* **Exercise goal**: Take the lines below between the one holding "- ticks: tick" and the one holding "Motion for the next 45", inclusive, and copy them exactly. Add nothing.

(Source data)

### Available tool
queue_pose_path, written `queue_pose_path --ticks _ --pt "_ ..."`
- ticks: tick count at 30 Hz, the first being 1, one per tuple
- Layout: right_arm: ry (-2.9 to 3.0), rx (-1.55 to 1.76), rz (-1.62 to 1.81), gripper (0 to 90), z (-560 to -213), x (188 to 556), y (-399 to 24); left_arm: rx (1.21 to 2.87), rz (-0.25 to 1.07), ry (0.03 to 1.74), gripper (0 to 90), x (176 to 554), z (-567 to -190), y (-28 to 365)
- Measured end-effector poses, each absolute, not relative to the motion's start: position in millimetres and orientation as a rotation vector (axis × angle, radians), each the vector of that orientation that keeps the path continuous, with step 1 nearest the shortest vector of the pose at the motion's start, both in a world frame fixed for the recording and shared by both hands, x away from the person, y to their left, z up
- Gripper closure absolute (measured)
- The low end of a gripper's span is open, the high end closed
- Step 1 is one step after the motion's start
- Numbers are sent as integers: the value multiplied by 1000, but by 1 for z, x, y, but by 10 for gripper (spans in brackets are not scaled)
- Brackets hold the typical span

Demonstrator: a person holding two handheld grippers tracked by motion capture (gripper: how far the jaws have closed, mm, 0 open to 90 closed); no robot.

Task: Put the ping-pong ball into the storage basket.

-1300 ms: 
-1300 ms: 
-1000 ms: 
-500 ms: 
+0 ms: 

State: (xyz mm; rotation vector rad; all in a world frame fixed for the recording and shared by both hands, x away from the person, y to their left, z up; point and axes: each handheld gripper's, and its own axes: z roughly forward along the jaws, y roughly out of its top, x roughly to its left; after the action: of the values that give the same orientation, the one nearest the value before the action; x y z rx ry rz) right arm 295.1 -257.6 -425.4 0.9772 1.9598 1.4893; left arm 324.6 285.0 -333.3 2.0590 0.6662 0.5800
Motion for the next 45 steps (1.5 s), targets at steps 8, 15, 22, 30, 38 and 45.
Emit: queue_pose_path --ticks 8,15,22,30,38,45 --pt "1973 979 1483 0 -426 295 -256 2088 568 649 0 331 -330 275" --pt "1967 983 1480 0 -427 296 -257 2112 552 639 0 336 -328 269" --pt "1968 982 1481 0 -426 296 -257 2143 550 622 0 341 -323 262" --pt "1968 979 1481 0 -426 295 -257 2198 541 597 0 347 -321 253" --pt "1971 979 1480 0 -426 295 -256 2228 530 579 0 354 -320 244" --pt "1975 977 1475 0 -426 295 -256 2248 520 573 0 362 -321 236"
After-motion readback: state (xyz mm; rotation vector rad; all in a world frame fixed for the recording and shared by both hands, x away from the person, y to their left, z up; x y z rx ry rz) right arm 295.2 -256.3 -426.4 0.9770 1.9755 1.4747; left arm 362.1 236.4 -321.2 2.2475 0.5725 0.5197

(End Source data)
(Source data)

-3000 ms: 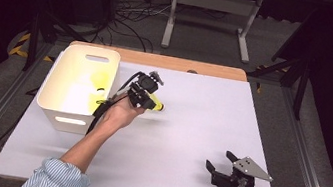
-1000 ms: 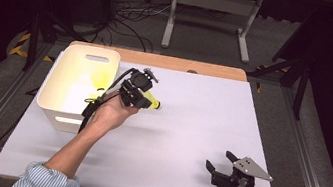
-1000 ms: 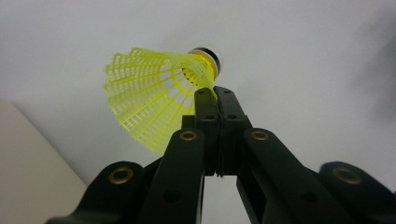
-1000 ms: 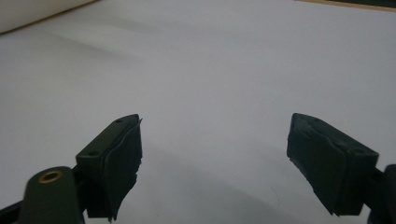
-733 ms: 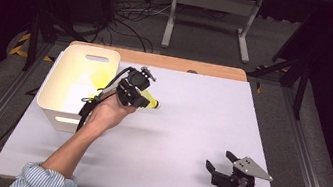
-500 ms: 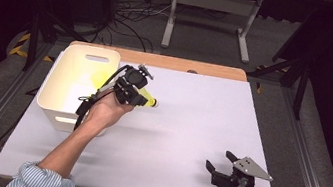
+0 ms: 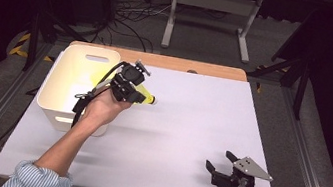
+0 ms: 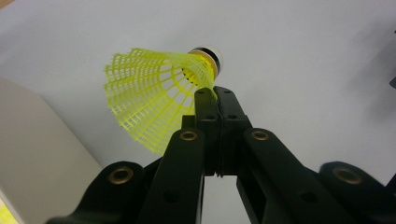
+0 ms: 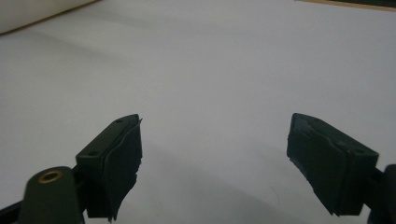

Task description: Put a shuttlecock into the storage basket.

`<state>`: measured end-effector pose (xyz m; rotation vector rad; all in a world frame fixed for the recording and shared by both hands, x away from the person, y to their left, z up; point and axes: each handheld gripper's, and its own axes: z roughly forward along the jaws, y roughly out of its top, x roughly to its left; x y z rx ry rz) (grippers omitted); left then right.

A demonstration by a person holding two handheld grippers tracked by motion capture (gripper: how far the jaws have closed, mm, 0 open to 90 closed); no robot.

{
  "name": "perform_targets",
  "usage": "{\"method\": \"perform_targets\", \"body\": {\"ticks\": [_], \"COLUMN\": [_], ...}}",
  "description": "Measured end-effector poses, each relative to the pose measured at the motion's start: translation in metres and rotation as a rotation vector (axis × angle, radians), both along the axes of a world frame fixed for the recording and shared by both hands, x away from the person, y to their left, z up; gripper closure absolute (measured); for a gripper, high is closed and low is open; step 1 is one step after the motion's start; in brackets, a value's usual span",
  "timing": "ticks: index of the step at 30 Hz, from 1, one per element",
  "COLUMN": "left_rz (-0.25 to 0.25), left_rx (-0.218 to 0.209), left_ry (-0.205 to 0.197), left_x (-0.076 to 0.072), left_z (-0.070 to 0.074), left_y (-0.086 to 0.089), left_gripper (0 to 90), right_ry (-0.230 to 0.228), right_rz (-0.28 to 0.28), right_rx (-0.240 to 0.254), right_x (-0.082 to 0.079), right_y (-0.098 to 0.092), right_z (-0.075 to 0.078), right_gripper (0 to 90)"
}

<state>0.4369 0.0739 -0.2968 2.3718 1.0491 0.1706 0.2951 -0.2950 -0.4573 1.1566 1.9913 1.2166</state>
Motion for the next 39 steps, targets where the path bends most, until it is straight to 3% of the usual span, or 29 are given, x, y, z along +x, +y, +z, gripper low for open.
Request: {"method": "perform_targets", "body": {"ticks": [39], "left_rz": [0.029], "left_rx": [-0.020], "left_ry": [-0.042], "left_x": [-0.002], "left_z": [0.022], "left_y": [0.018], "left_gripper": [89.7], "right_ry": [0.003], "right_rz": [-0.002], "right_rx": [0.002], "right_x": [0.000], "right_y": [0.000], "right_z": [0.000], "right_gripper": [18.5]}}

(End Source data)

* **Answer box**:
- ticks: tick count at 30 Hz, the first being 1, one per tuple
- Layout: right_arm: ry (-2.9 to 3.0), rx (-1.55 to 1.76), rz (-1.62 to 1.81), gripper (0 to 90), z (-560 to -213), x (188 to 556), y (-399 to 24); left_arm: rx (1.21 to 2.87), rz (-0.25 to 1.07), ry (0.03 to 1.74), gripper (0 to 90), x (176 to 554), z (-567 to -190), y (-28 to 365)
- Measured end-effector poses, each absolute, not relative to the motion's start: position in millimetres and orientation as a rotation vector (axis × angle, radians), each the vector of that orientation that keeps the path continuous, with step 1 nearest the shortest vector of the pose at the motion's start, both in a world frame fixed for the recording and shared by both hands, x away from the person, y to their left, z up
- Gripper closure absolute (measured)
- The low end of a gripper's span is open, the high end closed
- Step 1 is one step after the motion's start
- Numbers are sent as integers: the value multiplied by 1000, but by 1 for z, x, y, but by 10 for gripper (spans in brackets are not scaled)
- Brackets hold the typical span

Demonstrator: a person holding two handheld grippers tracked by motion capture (gripper: how far the jaws have closed, mm, 0 open to 90 closed); no robot.

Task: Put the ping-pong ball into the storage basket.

-1300 ms: 
-1300 ms: 
-1000 ms: 
-500 ms: 
+0 ms: 

State: (xyz mm; rotation vector rad; all in a world frame fixed for the recording and shared by both hands, x away from the person, y to their left, z up; point and axes: each handheld gripper's, and its own axes: z roughly forward along the jaws, y roughly out of its top, x roughly to its left; after the action: of the values that give the same orientation, the one nearest the value before the action; x y z rx ry rz) right arm 295.1 -257.6 -425.4 0.9772 1.9598 1.4893; left arm 324.6 285.0 -333.3 2.0590 0.6662 0.5800
Motion for the next 45 steps (1.5 s), targets at steps 8, 15, 22, 30, 38 and 45.

That completes the exercise.